Try it: Everything from the line containing "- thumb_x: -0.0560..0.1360" through the line containing "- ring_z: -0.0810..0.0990" should be repeated exactly, and nothing else from the data.

Data below:
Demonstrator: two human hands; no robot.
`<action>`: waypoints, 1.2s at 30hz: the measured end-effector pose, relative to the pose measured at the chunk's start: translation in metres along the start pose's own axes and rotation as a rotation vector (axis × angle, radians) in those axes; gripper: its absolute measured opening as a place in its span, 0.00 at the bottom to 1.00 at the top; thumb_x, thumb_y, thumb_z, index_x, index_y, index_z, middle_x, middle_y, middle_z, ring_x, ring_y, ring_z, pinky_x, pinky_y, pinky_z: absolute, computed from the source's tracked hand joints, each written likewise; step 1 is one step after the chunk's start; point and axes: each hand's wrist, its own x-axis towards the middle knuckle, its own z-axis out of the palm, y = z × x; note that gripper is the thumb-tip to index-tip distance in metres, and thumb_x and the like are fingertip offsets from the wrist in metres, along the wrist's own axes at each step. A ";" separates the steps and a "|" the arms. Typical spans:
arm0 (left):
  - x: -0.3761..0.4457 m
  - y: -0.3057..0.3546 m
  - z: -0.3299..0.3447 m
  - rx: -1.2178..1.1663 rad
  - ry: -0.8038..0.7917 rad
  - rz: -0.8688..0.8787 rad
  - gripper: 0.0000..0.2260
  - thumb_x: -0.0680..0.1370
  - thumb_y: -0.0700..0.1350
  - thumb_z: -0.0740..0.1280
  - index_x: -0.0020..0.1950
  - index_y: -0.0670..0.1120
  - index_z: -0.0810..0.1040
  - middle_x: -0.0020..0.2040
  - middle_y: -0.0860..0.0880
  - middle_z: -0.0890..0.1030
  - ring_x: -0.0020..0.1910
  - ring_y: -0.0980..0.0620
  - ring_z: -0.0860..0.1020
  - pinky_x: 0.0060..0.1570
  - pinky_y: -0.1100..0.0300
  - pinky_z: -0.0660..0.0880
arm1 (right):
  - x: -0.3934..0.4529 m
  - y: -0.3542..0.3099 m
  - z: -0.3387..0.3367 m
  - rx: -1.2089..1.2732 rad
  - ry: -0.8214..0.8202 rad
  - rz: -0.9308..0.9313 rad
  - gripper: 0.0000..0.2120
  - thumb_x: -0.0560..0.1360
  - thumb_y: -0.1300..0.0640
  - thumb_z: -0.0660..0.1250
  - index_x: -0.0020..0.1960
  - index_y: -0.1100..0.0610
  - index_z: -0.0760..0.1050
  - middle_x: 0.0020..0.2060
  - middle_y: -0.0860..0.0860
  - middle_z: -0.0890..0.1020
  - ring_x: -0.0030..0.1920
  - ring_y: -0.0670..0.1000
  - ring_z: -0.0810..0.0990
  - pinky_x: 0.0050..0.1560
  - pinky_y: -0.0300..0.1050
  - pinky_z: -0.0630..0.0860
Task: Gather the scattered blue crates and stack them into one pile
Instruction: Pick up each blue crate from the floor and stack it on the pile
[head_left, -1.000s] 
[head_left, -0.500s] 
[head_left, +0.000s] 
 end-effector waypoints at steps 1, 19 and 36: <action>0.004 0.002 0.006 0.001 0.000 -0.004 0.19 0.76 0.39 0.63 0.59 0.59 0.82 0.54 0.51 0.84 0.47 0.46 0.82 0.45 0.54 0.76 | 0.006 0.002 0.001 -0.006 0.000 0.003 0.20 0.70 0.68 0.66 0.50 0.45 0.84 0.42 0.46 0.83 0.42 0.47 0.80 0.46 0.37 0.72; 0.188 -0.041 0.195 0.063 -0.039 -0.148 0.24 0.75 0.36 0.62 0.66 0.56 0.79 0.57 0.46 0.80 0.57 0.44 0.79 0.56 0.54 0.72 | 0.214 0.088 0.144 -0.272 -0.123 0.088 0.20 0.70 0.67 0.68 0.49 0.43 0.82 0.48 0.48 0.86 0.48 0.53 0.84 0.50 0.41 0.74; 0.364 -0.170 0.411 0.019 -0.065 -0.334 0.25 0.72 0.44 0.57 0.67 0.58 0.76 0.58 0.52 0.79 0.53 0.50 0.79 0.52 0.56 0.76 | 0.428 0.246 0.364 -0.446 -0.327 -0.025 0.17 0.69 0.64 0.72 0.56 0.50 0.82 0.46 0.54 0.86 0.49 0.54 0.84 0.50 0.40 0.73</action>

Task answer:
  - thumb_x: -0.0560..0.1360
  - thumb_y: -0.1300..0.0640
  - thumb_z: -0.0660..0.1250
  - index_x: -0.0020..0.1960
  - index_y: -0.1100..0.0610
  - index_z: -0.0760..0.1050
  - middle_x: 0.0020..0.2060
  - middle_y: -0.0860..0.0860
  - middle_z: -0.0890..0.1020
  - ring_x: -0.0030..0.1920
  - ring_y: -0.0670..0.1000
  - ring_z: -0.0810..0.0990

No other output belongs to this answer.